English footballer (born 1951)

Terence James Stanley (born 2 January 1951) is an English former professional footballer who played as a midfielder or full back in the Football League for Brighton & Hove Albion.

==Life and career==
Stanley was born in 1951 in Brighton, where he attended Coldean School and Westlain Grammar School. He represented both town and county in schools football, and was on the books of West Ham United as a youngster. He moved into adult football with Lewes, then playing in the Athenian League, from where he joined Football League Third Division club Brighton & Hove Albion. After playing for the Sussex team that lost in the final of the 1968–69 FA County Youth Cup, Stanley turned professional with Albion in November 1969.

He made his first-team debut on 13 December in a goalless draw at home to Orient, and made another 6 league appearances in his first season.
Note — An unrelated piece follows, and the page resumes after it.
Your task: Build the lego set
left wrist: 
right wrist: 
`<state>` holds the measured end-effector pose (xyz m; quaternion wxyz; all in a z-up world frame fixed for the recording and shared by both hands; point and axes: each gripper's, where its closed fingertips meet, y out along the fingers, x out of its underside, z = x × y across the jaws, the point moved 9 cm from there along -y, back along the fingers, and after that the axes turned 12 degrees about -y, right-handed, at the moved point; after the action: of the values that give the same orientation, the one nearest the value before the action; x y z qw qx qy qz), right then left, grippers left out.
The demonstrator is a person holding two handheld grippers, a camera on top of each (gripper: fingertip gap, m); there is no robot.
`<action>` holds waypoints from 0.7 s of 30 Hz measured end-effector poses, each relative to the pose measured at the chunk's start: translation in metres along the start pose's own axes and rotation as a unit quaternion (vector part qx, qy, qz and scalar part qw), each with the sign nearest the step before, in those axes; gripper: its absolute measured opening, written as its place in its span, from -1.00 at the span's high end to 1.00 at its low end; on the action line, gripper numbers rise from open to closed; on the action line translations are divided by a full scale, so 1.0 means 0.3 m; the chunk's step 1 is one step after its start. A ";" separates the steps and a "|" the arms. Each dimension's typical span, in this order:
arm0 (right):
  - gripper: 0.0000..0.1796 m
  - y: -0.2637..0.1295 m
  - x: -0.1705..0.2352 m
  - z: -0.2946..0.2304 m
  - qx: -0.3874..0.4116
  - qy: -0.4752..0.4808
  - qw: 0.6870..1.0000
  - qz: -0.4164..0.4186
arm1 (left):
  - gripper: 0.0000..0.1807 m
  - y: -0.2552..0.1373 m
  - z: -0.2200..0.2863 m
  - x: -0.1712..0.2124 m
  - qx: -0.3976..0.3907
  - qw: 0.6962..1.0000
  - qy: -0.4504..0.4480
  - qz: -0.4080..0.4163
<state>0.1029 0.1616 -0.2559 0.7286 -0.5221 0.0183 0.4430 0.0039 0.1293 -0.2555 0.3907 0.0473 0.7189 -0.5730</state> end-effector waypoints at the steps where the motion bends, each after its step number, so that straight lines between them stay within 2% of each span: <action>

He never established himself in the side – of his 16 appearances in 1970–71, 6 were as a substitute – and he played only reserve-team football the following season before being released on a free transfer.

He went on to play non-league football for clubs including Ramsgate Athletic, Horsham, Lewes, Burgess Hill Town, Worthing, Steyning Town, Southwick and Peacehaven & Telscombe. He also acted as caretaker manager of Lewes in 1978.